BEGIN

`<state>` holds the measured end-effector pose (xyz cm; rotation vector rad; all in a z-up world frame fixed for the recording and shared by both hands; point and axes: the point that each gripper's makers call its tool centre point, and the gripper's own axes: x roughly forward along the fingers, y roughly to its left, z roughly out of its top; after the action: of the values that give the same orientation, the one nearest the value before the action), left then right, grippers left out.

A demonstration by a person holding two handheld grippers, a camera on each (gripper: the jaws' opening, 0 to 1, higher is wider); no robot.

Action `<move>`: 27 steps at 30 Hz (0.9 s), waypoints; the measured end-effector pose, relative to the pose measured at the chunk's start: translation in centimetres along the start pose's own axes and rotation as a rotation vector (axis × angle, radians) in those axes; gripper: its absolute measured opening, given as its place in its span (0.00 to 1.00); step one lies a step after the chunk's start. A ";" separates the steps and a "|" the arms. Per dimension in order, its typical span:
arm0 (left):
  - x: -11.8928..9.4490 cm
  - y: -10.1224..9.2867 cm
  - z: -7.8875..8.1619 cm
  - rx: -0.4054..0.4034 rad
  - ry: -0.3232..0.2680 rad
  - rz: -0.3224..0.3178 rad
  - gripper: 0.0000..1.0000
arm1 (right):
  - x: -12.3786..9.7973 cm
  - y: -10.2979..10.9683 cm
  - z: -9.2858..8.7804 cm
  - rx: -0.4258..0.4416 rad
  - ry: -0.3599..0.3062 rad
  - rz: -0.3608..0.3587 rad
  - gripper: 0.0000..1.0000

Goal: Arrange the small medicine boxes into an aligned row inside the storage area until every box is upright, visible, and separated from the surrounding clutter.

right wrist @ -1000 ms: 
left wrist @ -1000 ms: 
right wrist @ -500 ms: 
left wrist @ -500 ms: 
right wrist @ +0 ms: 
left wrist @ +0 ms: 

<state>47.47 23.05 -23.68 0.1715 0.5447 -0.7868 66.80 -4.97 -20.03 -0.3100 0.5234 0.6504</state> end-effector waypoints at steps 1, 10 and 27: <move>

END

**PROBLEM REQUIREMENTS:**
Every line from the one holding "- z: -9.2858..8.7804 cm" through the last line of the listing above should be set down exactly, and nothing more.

**OUTPUT FOR THIS EXERCISE:**
  - z: -9.2858..8.7804 cm
  - rx: -0.4258..0.4416 rad
  - ry: -0.3599..0.3062 rad
  - rz: -0.3608..0.3587 rad
  - gripper: 0.0000..1.0000

Goal: Arrange the small medicine boxes into an aligned row inside the storage area until every box is upright, visible, and separated from the surrounding clutter.

right wrist @ -1000 ms: 
left wrist @ -1000 ms: 
right wrist @ -500 ms: 
left wrist @ -500 ms: 
right wrist @ +0 ms: 
left wrist @ +0 ms: 

<state>47.47 23.05 -23.68 0.1715 0.5447 -0.7868 66.80 -4.97 -20.03 -0.3100 0.5234 0.6504</state> end-effector waypoints at steps 1, 10 and 27: <move>

Output for the exercise is now complete.